Recent research has shown that the numerous microbes forming the normal flora in the
mammalian gut are crucial to nutrition, defense against pathogens, gut immune system
regulation, and even intestinal development. The researchers are using molecular approaches
to characterize the gut microflora in voles and currently are examining changes in
its composition resulting from environmental insults such toxic metal exposure.
Correlation of findings with behavioral outcomes and other results from the collaborative
research group will help to uncover interactions between gut and brain. Future research
will be directed toward explaining of the role of the gut microflora in intestinal
development and whether early disturbances in the establishment of a healthy gut flora
can lead to gastrointestinal abnormalities, with far reaching consequences for nervous
system function.
Anecdotal data suggest that oxygen may help with ASD. The research team is exploring
a future option to conduct evidence-based studies to determine the usefulness of hyperbaric
treatment or extreme oxygen therapy with children who have been diagnosed with this
disorder.
The theory behind this clinical approach is that an oxygen-enriched environment stimulates
neuronal development, improving behavioral function.

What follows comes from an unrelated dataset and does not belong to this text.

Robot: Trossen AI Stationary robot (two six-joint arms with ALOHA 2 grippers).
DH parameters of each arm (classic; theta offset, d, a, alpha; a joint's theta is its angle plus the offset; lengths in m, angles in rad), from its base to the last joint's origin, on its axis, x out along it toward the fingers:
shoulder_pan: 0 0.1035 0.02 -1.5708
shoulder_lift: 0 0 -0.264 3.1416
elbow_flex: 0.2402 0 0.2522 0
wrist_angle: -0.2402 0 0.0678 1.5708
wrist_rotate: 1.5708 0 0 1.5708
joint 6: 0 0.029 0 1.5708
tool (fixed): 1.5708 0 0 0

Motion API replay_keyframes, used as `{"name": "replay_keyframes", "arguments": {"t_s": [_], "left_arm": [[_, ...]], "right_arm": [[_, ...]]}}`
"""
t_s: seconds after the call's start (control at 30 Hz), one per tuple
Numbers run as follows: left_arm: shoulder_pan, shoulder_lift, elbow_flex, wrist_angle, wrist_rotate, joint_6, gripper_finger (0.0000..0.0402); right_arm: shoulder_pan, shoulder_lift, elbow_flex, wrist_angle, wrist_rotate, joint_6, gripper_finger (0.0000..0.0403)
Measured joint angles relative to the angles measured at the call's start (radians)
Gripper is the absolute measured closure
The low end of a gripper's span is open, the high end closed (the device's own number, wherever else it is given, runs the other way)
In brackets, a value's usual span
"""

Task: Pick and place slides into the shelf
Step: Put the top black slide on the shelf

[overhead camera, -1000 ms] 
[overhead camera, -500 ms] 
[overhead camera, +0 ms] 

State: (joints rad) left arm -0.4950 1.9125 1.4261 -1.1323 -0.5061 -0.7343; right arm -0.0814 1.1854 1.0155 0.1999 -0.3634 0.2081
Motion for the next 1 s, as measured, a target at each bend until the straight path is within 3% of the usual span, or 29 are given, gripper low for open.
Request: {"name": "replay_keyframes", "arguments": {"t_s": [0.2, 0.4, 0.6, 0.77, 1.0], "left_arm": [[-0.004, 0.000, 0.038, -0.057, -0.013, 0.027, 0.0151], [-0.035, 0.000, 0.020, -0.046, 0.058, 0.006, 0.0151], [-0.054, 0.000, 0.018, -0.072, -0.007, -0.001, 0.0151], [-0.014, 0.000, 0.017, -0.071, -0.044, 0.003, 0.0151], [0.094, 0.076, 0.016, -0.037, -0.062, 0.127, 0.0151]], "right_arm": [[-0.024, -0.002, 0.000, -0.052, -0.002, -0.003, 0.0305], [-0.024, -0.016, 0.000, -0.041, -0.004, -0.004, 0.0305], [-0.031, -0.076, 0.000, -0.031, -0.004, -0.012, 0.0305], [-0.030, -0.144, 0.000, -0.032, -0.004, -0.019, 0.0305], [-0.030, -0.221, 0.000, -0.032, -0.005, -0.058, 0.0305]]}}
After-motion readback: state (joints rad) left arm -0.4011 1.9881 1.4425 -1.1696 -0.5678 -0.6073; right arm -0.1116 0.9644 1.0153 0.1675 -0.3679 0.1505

Wallace said the multidisciplinary
team of investigators will balance their scientific skepticism with open-minds when
exploring alternative treatments such as the use of hyperbaric medicine, especially
since therapies such as this one are widely reported to have positive clinical outcomes
for autistic children. Medical professionals and parents need to understand whether
these therapies work, under what circumstances, and why they work. The proposed study
would include pre- and post-treatment developmental testing and other evaluations
to establish benchmarks, and a final evaluation would conclude the project.
Developing additional experiments and evaluating of the efficacy of treatment are
research targets. “We hope we can use voles to develop a model system that is cost-effective,
and can repeat combinations that show behavioral changes,” Wallace said about future
goals. “We want to be able to screen a variety of compounds such as pesticides, food
additives, and both prescription and illegal drugs that could participate in the development
of ASD. Once we have a better understanding of the causes of the disorder, we will
be able to target therapies much better to manage the treatment of ASD.”
Wallace said that a biomedical research building now being constructed on the OSU-CHS
campus will provide 78,000 square feet for research and education, allowing researchers
participating in the autism project to collaborate in one location. “It also will
attract and permit the hiring of highly qualified researchers who will contribute
to the autism team and further advance our understanding of this disorder,” he said.